1. Title: Clinical study of the relationship between Pharmacogenomics and warfarin dose in Chinese patients 2. Drug: Warfarin 3. Design: To value the accuracy of warfarin Pharmacogenomics algorithm by the algorithm calculated dose and actual dose in the Chinese patients. 4. Hypothesis:Pharmacogenomic algorithm guided dose can help to predict warfarin dose in Chinese patients.

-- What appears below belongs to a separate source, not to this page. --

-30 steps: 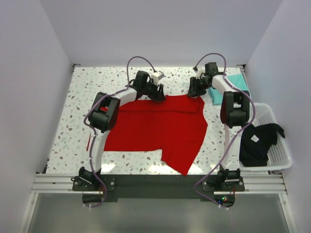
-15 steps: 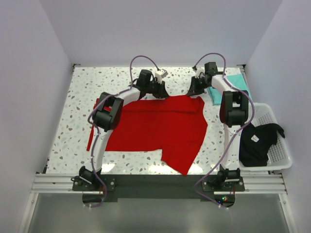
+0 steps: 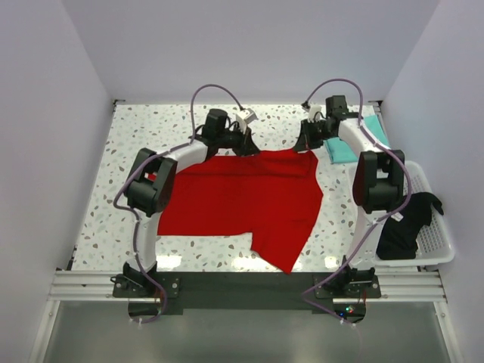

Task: Fold and stack the t-shirts
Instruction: Fold the tshirt

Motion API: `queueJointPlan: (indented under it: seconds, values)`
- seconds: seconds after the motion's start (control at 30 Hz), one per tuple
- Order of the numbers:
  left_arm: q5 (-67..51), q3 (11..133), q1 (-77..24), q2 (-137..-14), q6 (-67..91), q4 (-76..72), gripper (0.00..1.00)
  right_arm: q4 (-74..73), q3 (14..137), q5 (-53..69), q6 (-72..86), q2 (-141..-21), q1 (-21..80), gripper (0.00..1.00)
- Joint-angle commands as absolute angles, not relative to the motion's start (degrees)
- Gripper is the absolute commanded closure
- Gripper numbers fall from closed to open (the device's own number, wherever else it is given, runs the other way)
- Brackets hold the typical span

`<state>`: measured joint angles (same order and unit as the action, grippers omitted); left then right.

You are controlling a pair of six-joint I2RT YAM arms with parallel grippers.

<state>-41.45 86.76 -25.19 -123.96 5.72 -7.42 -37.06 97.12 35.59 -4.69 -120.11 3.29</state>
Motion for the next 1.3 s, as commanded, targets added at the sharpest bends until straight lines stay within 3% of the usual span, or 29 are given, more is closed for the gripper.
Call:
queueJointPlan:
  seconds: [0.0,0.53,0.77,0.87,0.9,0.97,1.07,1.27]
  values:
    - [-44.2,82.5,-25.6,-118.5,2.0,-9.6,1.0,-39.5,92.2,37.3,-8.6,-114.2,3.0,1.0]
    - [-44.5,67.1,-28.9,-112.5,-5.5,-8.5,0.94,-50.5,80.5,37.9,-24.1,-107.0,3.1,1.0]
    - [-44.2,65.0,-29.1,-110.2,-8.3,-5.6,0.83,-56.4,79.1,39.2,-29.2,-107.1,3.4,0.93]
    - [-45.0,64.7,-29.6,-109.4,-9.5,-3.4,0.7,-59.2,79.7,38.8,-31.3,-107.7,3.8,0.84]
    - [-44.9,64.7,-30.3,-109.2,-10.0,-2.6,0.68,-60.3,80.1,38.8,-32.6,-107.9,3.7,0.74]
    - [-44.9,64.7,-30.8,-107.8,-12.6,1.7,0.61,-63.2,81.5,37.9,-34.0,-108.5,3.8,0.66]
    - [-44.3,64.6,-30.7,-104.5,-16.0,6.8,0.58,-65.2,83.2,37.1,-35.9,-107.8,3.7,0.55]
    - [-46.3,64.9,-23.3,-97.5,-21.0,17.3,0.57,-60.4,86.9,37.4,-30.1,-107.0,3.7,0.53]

Full Title of Study: “Clinical Study of the Relationship Between Pharmacogenomics and Warfarin Dose in Chinese Patients”

Study Type

  • Study Type: Observational
  • Study Design
    • Time Perspective: Prospective
  • Study Primary Completion Date: December 2013

Detailed Description

– For the patients who need to use warfarin, detect the "Vitamin K epoxide reductase complex subunit 1 (VKORC1),cytochrome p450 2C9 (CYP2C9), and cytochrome p450 4F2 (CYP4F2) genotype. – Record the demographic information: gender, age, height, and weight. – Record drug combination, complications, and international normalized ratio (INR), liver function and kidney function or other biochemical test results. – Put genotypes, demographic information and other clinical information into the algorithm to calculate warfarin dose for the patients, and compared with the actual dose.

Interventions

  • Drug: Warfarin
    • Prescribe warfarin to the patients who are needed.

Arms, Groups and Cohorts

  • Warfarin Using Group

Clinical Trial Outcome Measures

Primary Measures

  • The accuracy of the pharmacogenomics algorithm for warfarin maintenance dose
    • Time Frame: one month after the initial dose of warfarin
    • The proportion of the patients whose predicted dose were within 20% of the actual maintenance dose.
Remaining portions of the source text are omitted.